# [EXERCISE BRIEF]
Look in the data below for the line that contains "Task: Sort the". Copy that line and the remaining lines exactly.

# [DATA SHOWN]

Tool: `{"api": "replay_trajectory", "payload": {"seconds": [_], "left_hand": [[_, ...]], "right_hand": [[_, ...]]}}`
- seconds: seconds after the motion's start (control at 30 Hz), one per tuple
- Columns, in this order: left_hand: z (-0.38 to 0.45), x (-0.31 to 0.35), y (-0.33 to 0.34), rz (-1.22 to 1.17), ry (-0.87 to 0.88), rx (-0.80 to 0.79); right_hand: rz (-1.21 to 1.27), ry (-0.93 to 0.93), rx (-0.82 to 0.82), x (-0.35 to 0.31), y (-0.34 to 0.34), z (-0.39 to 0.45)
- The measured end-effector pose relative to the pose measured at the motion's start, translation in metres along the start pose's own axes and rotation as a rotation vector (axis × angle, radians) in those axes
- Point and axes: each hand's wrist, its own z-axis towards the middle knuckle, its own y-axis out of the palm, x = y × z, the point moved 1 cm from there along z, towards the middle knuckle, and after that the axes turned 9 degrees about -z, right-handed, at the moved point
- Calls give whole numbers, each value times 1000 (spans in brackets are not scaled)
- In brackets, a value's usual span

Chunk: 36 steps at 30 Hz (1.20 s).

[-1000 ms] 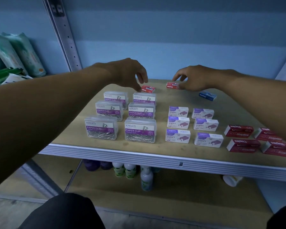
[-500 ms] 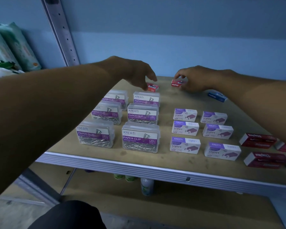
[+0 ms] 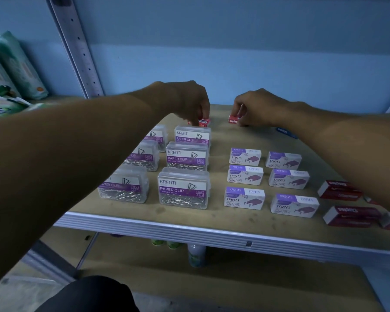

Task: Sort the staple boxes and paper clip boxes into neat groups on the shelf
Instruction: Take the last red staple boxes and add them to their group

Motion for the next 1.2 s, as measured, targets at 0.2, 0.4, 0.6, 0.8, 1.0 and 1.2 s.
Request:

# [PROBLEM SOLUTION]
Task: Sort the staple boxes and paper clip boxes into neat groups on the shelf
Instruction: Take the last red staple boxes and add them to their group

Motion for the next 1.2 s, as measured, targets at 0.2, 0.4, 0.6, 0.8, 1.0 and 1.2 s.
Request:

This answer is complete as it stands.